Re: [RFC 08/17] x86/asm/64: De-Xen-ify our NMI code

From: Juergen Gross
Date: Thu Sep 07 2017 - 05:34:51 EST


This is a multi-part message in MIME format.On 06/09/17 23:36, Andy Lutomirski wrote:
> Xen PV is fundamentally incompatible with our fancy NMI code: it
> doesn't use IST at all, and Xen entries clobber two stack slots
> below the hardware frame.
>
> Drop Xen PV support from our NMI code entirely.
>
> XXX: Juergen: could you write and test the tiny patch needed to
> make Xen PV have a xen_nmi entry that handles NMIs? I don't know
> how to test it.

You mean something like the attached one?

Seems to work at least for the "normal" case of a NMI coming in at
a random point in time.

Regarding testing: in case you have a Xen setup you can easily send
a NMI to a domain from dom0:

xl trigger <domain> nmi


Juergen

>
> Cc: Juergen Gross <jgross@xxxxxxxx>
> Cc: Boris Ostrovsky <boris.ostrovsky@xxxxxxxxxx>
> Signed-off-by: Andy Lutomirski <luto@xxxxxxxxxx>
> ---
> arch/x86/entry/entry_64.S | 41 +++++++++++++++++------------------------
> 1 file changed, 17 insertions(+), 24 deletions(-)
>
> diff --git a/arch/x86/entry/entry_64.S b/arch/x86/entry/entry_64.S
> index a9e318f7cc9b..c81e05fb999e 100644
> --- a/arch/x86/entry/entry_64.S
> +++ b/arch/x86/entry/entry_64.S
> @@ -1171,21 +1171,12 @@ ENTRY(error_exit)
> jmp retint_user
> END(error_exit)
>
> -/* Runs on exception stack */
> +/*
> + * Runs on exception stack. Xen PV does not go through this path at all,
> + * so we can use real assembly here.
> + */
> ENTRY(nmi)
> /*
> - * Fix up the exception frame if we're on Xen.
> - * PARAVIRT_ADJUST_EXCEPTION_FRAME is guaranteed to push at most
> - * one value to the stack on native, so it may clobber the rdx
> - * scratch slot, but it won't clobber any of the important
> - * slots past it.
> - *
> - * Xen is a different story, because the Xen frame itself overlaps
> - * the "NMI executing" variable.
> - */
> - PARAVIRT_ADJUST_EXCEPTION_FRAME
> -
> - /*
> * We allow breakpoints in NMIs.

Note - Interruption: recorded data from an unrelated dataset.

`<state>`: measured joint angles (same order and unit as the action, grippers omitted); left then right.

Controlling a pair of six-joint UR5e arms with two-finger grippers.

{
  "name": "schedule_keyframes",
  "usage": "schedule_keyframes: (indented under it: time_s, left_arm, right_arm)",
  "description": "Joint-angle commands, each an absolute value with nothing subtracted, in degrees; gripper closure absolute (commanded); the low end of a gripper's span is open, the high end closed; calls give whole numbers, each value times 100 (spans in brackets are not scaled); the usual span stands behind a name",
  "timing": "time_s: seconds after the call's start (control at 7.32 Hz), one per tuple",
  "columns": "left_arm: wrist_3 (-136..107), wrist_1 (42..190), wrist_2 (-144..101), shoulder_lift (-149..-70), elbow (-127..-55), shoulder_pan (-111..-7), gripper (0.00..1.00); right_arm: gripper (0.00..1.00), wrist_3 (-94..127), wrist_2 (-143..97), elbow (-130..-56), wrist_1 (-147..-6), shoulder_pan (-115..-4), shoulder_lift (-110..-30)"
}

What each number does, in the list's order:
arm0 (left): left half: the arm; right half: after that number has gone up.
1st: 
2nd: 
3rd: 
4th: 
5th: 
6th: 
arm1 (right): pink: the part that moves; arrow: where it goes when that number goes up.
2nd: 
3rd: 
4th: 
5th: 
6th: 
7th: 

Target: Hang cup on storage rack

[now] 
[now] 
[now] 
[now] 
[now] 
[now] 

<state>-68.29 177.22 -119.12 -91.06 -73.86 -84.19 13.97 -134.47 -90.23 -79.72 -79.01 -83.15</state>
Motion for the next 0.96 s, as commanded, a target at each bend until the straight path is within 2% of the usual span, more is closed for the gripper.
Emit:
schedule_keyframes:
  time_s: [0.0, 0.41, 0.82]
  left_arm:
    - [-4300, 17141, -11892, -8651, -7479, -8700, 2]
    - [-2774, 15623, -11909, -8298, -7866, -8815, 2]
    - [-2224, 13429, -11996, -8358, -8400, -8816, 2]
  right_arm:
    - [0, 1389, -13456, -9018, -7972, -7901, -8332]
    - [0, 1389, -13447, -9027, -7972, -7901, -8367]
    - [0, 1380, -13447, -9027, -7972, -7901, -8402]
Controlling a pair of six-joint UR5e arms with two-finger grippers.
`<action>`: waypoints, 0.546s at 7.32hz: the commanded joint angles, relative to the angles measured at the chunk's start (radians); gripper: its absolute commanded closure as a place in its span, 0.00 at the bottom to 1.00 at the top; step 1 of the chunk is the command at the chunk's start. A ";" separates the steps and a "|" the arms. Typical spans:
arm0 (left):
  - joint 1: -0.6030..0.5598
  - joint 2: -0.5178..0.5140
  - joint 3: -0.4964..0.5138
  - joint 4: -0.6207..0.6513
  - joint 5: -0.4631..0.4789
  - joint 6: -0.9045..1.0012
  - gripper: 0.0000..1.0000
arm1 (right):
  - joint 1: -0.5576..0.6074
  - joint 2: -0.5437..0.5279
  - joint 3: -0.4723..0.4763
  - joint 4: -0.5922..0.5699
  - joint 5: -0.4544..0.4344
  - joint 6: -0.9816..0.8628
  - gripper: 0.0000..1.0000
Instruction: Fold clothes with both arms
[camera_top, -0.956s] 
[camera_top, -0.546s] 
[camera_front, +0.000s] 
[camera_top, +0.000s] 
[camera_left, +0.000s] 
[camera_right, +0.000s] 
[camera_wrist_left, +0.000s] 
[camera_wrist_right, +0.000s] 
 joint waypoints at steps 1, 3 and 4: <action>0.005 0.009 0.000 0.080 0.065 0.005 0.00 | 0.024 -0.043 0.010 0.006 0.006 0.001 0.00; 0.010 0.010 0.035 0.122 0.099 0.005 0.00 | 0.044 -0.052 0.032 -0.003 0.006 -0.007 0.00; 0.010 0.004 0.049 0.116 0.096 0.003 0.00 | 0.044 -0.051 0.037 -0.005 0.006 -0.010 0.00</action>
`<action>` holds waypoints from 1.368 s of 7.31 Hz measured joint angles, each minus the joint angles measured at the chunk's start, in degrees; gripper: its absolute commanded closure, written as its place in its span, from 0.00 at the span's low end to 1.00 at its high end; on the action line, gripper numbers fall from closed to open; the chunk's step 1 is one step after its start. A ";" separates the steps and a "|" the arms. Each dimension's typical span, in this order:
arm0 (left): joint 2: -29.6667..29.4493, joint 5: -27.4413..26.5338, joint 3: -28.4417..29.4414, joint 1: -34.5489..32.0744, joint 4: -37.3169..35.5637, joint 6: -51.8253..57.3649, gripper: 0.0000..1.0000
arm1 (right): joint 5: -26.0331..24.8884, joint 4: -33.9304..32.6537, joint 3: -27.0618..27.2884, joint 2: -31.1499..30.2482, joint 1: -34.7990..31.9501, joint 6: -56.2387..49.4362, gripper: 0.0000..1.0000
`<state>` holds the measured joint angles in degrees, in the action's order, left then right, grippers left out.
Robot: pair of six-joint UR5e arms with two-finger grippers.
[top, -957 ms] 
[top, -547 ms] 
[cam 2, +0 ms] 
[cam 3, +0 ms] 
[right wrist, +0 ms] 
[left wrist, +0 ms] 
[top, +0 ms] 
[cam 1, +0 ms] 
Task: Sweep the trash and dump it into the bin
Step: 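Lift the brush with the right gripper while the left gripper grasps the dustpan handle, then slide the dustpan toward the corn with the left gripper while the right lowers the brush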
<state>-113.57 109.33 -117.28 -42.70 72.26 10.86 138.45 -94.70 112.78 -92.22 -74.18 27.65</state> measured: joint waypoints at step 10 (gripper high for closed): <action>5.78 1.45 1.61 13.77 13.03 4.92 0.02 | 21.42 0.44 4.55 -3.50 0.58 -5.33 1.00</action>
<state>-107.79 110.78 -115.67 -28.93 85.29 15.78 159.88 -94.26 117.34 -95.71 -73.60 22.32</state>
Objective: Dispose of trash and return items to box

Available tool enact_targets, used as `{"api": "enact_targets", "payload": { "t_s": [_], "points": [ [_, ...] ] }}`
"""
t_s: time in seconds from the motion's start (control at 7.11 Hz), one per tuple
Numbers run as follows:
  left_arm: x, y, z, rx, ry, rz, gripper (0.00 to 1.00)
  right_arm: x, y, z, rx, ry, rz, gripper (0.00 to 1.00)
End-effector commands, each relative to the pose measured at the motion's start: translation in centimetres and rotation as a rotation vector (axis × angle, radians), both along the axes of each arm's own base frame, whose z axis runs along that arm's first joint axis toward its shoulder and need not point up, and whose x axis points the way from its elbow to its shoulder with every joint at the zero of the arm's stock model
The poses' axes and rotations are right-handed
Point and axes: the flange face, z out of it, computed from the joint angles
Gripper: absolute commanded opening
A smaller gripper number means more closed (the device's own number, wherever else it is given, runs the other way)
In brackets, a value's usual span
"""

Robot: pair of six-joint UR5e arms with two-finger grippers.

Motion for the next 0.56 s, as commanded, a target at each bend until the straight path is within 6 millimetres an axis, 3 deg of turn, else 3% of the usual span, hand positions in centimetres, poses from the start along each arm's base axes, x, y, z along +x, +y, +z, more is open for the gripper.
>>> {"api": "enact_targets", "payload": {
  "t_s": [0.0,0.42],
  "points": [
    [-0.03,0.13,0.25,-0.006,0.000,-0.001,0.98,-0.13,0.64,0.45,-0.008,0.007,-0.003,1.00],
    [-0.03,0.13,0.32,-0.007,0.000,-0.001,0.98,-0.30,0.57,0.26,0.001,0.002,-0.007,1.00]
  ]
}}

If a breakpoint occurs, then
> * the iretq it performs will take us out of NMI context.
> * This means that we can have nested NMIs where the next
> @@ -1240,7 +1231,7 @@ ENTRY(nmi)
> * stacks lest we corrupt the "NMI executing" variable.
> */
>
> - SWAPGS_UNSAFE_STACK
> + swapgs
> cld
> movq %rsp, %rdx
> movq PER_CPU_VAR(cpu_current_top_of_stack), %rsp
> @@ -1402,7 +1393,7 @@ nested_nmi_out:
> popq %rdx
>
> /* We are returning to kernel mode, so this cannot result in a fault. */
> - INTERRUPT_RETURN
> + iretq
>
> first_nmi:
> /* Restore rdx. */
> @@ -1432,7 +1423,7 @@ first_nmi:
> pushfq /* RFLAGS */
> pushq $__KERNEL_CS /* CS */
> pushq $1f /* RIP */
> - INTERRUPT_RETURN /* continues at repeat_nmi below */
> + iretq /* continues at repeat_nmi below */
> 1:
> #endif
>
> @@ -1502,20 +1493,22 @@ nmi_restore:
> /*
> * Clear "NMI executing". Set DF first so that we can easily
> * distinguish the remaining code between here and IRET from
> - * the SYSCALL entry and exit paths. On a native kernel, we
> - * could just inspect RIP, but, on paravirt kernels,
> - * INTERRUPT_RETURN can translate into a jump into a
> - * hypercall page.
> + * the SYSCALL entry and exit paths.
> + *
> + * We arguably should just inspect RIP instead, but I (Andy) wrote
> + * this code when I had the misapprehension that Xen PV supported
> + * NMIs, and Xen PV would break that approach.
> */
> std
> movq $0, 5*8(%rsp) /* clear "NMI executing" */
>
> /*
> - * INTERRUPT_RETURN reads the "iret" frame and exits the NMI
> - * stack in a single instruction. We are returning to kernel
> - * mode, so this cannot result in a fault.
> + * iretq reads the "iret" frame and exits the NMI stack in a
> + * single instruction. We are returning to kernel mode, so this
> + * cannot result in a fault. Similarly, we don't need to worry
> + * about espfix64 on the way back to kernel mode.
> */
> - INTERRUPT_RETURN
> + iretq
> END(nmi)
>
> ENTRY(ignore_sysret)
>